Robust Prior Stage Epileptic Seizure Diagnosis System using Resnet and Backpropagation Techniques
Journal: International Journal of Emerging Trends in Engineering Research (IJETER) (Vol.8, No. 5)Publication Date: 2019-10-15
Authors : Priti N. Bhagat K.S.Ramesh Dr.Venu Gopala Rao Matcha; S T Patil;
Page : 2214-2222
Keywords : EEG; ResNet; BP auto stack; Epileptic seizure; accuracy.;
Abstract
The human Brain generates the Electroencephalogram (EEG) signals, which contains physiological information. This EEG oriented the human brain activities, making it utilized for epileptic seizure identification and diagnosis. The present epilepsy visual techniques take a large amount of time for inspection of EEG data. The human proficient is identified epilepsy, but slow diagnosis happens. Therefore patient may often inconsistence stage; it sometimes causes deaths. In this investigation, an advanced early-stage epileptic seizure identification and classification framework has developed.

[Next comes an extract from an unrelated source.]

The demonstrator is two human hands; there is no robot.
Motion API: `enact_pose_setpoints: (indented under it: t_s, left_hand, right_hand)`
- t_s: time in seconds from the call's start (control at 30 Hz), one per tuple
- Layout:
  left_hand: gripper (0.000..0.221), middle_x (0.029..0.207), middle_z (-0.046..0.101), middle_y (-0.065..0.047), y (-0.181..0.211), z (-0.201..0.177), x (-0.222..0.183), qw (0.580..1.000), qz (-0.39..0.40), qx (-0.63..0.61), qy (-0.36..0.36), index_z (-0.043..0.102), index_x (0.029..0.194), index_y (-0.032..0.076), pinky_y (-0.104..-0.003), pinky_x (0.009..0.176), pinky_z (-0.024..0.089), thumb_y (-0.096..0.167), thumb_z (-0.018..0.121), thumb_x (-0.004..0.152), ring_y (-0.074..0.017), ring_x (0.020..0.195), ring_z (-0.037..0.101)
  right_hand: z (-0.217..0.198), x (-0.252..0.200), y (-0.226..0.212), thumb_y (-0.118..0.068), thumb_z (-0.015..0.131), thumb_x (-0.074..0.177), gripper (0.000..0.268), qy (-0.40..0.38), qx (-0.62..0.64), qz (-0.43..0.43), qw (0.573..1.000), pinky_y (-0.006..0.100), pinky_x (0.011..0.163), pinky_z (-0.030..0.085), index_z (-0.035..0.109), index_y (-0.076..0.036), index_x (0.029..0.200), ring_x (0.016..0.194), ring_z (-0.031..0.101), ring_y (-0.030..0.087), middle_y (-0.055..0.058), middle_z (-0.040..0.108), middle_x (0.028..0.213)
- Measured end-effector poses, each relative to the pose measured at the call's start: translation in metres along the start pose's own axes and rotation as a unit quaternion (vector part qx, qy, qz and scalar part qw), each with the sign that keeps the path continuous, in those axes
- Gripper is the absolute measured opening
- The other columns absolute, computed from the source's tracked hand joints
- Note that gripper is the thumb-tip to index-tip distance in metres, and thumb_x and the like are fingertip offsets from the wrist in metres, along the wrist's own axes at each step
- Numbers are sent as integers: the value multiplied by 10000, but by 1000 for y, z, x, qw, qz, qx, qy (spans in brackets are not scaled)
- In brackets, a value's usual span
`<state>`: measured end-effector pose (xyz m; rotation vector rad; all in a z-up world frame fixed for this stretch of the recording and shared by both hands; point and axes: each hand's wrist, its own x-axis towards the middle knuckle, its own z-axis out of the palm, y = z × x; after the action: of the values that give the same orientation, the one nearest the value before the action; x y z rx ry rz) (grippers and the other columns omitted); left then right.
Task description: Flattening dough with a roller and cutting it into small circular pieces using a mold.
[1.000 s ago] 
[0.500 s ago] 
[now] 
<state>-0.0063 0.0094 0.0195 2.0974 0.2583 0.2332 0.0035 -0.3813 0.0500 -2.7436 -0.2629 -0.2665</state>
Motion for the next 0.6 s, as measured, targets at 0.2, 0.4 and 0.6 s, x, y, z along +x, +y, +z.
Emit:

Which includes two steps, at first step EEG signal has preprocessed with ResNet deep learning mechanism. This technique calculated the abnormal signal identification at alpha, beta, gamma and delta waveforms. These observations find out the patient early-stage epileptic seizure detection. The ResNet learning model trains the suspicious raises in the EEG signal, but clear classification required. Thus moving to the second stage, in this backpropagation (BP) auto stack encoder is classifying epilepsy efficiently. The dataset is a real-time clinical EEG database collected from practical and meaningful epilepsy patients. For testing and training, CHB-MIT datasets are selected for the proposed framework, and proposed ResNet and BP achieved a classification accuracy of 99.83% and throughput 99.72%.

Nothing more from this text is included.